Our systems are containerized and run the latest stable versions of Debian and Python. Each container image is scanned for security vulnerabilities before it can be deployed.

DDoS mitigation

Our applications can gracefully handle Layer 4 and below attacks, such as SYN floods, IP fragment floods, port exhaustion, and so on. Additionally, we are in the evaluation phase for Google Cloud Armor.

Data security

All customer data is stored securely in an encrypted highly available Google Cloud SQL database and in Google Cloud Storage—both of which offer 99.9% or better uptime SLAs.

Private screenshots

By default, new screenshots are private and you are the only one able to access them. Only when you share them with one of our integration vendors, or explicitly share the screenshot URL, are they accessible outside of Volley. Additionally, all screenshot URLs are signed and given time-limited resource access of 24 hours. At any time, you can decide to delete your screenshots.

Integration Credentials

When you enter your authentication credentials, they are ciphered using Fernet symmetric encryption (128-bit AES in CBC mode, using PKCS7 padding, with HMAC using SHA256 for authentication) and then stored in our encrypted Postgres database.

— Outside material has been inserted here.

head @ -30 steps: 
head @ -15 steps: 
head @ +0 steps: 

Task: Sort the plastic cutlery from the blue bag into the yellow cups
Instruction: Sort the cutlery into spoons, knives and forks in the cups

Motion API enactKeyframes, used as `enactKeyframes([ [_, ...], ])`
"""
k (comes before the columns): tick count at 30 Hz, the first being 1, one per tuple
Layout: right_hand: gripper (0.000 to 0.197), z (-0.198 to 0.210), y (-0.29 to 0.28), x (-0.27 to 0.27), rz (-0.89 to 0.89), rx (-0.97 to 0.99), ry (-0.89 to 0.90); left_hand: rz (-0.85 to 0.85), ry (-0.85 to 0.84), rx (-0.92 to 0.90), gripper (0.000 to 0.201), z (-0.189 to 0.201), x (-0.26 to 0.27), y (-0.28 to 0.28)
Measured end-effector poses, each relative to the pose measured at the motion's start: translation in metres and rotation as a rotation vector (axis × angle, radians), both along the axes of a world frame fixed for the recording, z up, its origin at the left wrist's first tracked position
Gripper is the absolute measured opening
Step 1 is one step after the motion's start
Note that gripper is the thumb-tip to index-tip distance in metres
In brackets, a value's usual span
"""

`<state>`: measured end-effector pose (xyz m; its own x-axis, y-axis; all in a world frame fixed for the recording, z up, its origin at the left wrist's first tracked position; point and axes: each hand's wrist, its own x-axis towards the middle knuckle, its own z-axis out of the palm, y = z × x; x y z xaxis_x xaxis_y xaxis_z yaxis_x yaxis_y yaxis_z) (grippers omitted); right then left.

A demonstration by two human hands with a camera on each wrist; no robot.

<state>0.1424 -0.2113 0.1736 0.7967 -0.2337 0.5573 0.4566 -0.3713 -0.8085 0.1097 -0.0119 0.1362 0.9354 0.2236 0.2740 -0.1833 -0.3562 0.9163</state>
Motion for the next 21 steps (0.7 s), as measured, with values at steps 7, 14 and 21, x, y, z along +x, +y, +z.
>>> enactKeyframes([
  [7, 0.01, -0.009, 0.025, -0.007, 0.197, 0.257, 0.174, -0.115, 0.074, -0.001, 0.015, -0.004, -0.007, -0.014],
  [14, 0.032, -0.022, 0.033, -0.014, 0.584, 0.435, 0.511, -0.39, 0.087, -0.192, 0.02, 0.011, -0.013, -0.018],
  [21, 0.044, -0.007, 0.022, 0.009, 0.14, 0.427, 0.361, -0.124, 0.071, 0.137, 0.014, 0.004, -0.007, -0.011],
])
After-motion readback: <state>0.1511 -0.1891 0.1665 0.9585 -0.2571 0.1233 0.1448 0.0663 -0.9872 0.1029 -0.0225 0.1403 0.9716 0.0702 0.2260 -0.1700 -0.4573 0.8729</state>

We log activity across our platform, from individual API requests to infrastructure configuration changes. Logs are aggregated for monitoring, analysis, and anomaly detection.

Payment processing

We process payments with Stripe , which has been audited by a Payment Card Industry Standard-certified auditor and is certified to PCI Service Provider Level 1. This is the most stringent level of PCI DSS certification available. Payment information is transmitted directly to Stripe via HTTPS for secure storage and is never transmitted to or stored in Volley.